#### Dataset section ####

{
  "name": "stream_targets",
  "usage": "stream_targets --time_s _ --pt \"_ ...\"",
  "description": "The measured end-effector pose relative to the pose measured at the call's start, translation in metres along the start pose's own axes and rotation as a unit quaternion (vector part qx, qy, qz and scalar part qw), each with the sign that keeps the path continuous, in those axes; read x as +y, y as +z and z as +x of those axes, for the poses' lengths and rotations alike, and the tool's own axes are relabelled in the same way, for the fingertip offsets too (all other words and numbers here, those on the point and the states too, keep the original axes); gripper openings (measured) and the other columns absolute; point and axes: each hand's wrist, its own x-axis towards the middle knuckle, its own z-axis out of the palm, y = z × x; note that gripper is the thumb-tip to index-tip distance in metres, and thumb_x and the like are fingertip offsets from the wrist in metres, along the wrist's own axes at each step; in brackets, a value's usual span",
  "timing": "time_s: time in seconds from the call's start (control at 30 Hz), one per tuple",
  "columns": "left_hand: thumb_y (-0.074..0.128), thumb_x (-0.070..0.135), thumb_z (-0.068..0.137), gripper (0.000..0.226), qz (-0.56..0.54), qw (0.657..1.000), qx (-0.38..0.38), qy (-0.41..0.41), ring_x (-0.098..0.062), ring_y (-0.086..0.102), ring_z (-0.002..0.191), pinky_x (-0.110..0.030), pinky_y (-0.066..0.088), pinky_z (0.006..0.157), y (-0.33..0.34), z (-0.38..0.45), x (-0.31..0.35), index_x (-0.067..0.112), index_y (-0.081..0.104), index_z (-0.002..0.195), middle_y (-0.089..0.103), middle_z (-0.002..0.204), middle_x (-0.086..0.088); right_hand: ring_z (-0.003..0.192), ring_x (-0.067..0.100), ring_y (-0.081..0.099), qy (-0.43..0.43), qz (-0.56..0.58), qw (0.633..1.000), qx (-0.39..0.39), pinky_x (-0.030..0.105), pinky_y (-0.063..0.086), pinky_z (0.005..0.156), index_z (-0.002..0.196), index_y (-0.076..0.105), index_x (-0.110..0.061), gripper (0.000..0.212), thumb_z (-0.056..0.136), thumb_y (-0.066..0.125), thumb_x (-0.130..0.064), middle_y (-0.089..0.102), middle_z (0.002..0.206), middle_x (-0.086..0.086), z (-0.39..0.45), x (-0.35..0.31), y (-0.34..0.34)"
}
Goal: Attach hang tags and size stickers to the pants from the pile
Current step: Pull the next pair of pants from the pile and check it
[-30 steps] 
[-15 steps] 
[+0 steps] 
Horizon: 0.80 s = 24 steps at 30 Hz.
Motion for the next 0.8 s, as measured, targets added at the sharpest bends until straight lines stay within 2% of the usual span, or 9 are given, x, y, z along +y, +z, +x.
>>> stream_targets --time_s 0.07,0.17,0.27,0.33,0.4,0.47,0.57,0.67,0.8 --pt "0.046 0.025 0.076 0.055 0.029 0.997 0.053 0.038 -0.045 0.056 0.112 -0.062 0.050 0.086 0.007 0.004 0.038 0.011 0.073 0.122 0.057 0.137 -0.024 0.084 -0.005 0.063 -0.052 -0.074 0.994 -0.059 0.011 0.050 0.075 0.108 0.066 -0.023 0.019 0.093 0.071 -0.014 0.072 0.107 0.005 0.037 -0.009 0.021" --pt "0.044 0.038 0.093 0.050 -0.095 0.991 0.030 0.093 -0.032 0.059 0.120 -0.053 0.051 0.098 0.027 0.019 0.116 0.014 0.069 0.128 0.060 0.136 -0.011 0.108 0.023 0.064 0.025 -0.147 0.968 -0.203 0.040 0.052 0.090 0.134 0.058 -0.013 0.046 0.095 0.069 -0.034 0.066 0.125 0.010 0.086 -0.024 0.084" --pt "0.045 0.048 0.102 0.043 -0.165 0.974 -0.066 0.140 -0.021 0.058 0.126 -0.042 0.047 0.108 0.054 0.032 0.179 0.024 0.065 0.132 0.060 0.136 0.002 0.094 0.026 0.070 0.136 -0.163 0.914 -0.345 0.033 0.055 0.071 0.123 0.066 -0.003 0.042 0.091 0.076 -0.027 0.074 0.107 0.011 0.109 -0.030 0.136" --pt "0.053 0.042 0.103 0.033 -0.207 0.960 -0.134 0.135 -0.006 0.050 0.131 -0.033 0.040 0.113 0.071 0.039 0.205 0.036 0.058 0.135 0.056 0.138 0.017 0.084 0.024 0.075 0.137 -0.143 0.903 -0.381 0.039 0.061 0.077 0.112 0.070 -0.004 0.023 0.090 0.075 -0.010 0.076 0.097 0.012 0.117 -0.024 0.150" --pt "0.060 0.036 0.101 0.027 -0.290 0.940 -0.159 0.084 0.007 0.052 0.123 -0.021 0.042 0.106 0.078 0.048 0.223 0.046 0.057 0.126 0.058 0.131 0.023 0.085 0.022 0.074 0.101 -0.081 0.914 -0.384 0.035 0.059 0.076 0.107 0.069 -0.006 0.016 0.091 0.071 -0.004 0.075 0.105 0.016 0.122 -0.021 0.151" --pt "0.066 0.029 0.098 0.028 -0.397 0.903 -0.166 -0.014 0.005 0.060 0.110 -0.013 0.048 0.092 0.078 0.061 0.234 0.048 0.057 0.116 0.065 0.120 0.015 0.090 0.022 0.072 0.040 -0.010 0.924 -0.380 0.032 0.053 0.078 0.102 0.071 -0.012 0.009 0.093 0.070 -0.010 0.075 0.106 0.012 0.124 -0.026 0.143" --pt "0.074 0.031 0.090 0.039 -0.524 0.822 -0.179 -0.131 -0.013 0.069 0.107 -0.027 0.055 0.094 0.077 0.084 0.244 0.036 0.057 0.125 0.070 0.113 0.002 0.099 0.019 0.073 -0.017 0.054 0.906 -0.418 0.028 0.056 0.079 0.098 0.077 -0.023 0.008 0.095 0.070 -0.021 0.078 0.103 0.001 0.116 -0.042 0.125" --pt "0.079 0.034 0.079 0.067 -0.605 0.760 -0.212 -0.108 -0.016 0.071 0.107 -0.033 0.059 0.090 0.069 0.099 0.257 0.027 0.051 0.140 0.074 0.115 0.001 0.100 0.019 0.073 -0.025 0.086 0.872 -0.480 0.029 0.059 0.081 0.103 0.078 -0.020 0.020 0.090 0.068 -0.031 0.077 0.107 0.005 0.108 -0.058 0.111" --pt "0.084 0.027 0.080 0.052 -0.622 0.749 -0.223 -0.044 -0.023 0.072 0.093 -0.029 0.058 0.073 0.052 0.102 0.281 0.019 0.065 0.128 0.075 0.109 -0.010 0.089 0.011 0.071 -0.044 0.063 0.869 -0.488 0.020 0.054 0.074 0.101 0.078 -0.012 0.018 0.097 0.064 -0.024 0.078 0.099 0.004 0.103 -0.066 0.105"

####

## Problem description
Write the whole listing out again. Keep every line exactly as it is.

## Solved exercise
{
  "name": "stream_targets",
  "usage": "stream_targets --time_s _ --pt \"_ ...\"",
  "description": "The measured end-effector pose relative to the pose measured at the call's start, translation in metres along the start pose's own axes and rotation as a unit quaternion (vector part qx, qy, qz and scalar part qw), each with the sign that keeps the path continuous, in those axes; read x as +y, y as +z and z as +x of those axes, for the poses' lengths and rotations alike, and the tool's own axes are relabelled in the same way, for the fingertip offsets too (all other words and numbers here, those on the point and the states too, keep the original axes); gripper openings (measured) and the other columns absolute; point and axes: each hand's wrist, its own x-axis towards the middle knuckle, its own z-axis out of the palm, y = z × x; note that gripper is the thumb-tip to index-tip distance in metres, and thumb_x and the like are fingertip offsets from the wrist in metres, along the wrist's own axes at each step; in brackets, a value's usual span",
  "timing": "time_s: time in seconds from the call's start (control at 30 Hz), one per tuple",
  "columns": "left_hand: thumb_y (-0.074..0.128), thumb_x (-0.070..0.135), thumb_z (-0.068..0.137), gripper (0.000..0.226), qz (-0.56..0.54), qw (0.657..1.000), qx (-0.38..0.38), qy (-0.41..0.41), ring_x (-0.098..0.062), ring_y (-0.086..0.102), ring_z (-0.002..0.191), pinky_x (-0.110..0.030), pinky_y (-0.066..0.088), pinky_z (0.006..0.157), y (-0.33..0.34), z (-0.38..0.45), x (-0.31..0.35), index_x (-0.067..0.112), index_y (-0.081..0.104), index_z (-0.002..0.195), middle_y (-0.089..0.103), middle_z (-0.002..0.204), middle_x (-0.086..0.088); right_hand: ring_z (-0.003..0.192), ring_x (-0.067..0.100), ring_y (-0.081..0.099), qy (-0.43..0.43), qz (-0.56..0.58), qw (0.633..1.000), qx (-0.39..0.39), pinky_x (-0.030..0.105), pinky_y (-0.063..0.086), pinky_z (0.005..0.156), index_z (-0.002..0.196), index_y (-0.076..0.105), index_x (-0.110..0.061), gripper (0.000..0.212), thumb_z (-0.056..0.136), thumb_y (-0.066..0.125), thumb_x (-0.130..0.064), middle_y (-0.089..0.102), middle_z (0.002..0.206), middle_x (-0.086..0.086), z (-0.39..0.45), x (-0.35..0.31), y (-0.34..0.34)"
}
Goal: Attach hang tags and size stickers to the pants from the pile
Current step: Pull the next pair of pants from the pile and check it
[-30 steps] 
[-15 steps] 
[+0 steps] 
Horizon: 0.80 s = 24 steps at 30 Hz.
Motion for the next 0.8 s, as measured, targets added at the sharpest bends until straight lines stay within 2% of the usual span, or 9 are given, x, y, z along +y, +z, +x.
>>> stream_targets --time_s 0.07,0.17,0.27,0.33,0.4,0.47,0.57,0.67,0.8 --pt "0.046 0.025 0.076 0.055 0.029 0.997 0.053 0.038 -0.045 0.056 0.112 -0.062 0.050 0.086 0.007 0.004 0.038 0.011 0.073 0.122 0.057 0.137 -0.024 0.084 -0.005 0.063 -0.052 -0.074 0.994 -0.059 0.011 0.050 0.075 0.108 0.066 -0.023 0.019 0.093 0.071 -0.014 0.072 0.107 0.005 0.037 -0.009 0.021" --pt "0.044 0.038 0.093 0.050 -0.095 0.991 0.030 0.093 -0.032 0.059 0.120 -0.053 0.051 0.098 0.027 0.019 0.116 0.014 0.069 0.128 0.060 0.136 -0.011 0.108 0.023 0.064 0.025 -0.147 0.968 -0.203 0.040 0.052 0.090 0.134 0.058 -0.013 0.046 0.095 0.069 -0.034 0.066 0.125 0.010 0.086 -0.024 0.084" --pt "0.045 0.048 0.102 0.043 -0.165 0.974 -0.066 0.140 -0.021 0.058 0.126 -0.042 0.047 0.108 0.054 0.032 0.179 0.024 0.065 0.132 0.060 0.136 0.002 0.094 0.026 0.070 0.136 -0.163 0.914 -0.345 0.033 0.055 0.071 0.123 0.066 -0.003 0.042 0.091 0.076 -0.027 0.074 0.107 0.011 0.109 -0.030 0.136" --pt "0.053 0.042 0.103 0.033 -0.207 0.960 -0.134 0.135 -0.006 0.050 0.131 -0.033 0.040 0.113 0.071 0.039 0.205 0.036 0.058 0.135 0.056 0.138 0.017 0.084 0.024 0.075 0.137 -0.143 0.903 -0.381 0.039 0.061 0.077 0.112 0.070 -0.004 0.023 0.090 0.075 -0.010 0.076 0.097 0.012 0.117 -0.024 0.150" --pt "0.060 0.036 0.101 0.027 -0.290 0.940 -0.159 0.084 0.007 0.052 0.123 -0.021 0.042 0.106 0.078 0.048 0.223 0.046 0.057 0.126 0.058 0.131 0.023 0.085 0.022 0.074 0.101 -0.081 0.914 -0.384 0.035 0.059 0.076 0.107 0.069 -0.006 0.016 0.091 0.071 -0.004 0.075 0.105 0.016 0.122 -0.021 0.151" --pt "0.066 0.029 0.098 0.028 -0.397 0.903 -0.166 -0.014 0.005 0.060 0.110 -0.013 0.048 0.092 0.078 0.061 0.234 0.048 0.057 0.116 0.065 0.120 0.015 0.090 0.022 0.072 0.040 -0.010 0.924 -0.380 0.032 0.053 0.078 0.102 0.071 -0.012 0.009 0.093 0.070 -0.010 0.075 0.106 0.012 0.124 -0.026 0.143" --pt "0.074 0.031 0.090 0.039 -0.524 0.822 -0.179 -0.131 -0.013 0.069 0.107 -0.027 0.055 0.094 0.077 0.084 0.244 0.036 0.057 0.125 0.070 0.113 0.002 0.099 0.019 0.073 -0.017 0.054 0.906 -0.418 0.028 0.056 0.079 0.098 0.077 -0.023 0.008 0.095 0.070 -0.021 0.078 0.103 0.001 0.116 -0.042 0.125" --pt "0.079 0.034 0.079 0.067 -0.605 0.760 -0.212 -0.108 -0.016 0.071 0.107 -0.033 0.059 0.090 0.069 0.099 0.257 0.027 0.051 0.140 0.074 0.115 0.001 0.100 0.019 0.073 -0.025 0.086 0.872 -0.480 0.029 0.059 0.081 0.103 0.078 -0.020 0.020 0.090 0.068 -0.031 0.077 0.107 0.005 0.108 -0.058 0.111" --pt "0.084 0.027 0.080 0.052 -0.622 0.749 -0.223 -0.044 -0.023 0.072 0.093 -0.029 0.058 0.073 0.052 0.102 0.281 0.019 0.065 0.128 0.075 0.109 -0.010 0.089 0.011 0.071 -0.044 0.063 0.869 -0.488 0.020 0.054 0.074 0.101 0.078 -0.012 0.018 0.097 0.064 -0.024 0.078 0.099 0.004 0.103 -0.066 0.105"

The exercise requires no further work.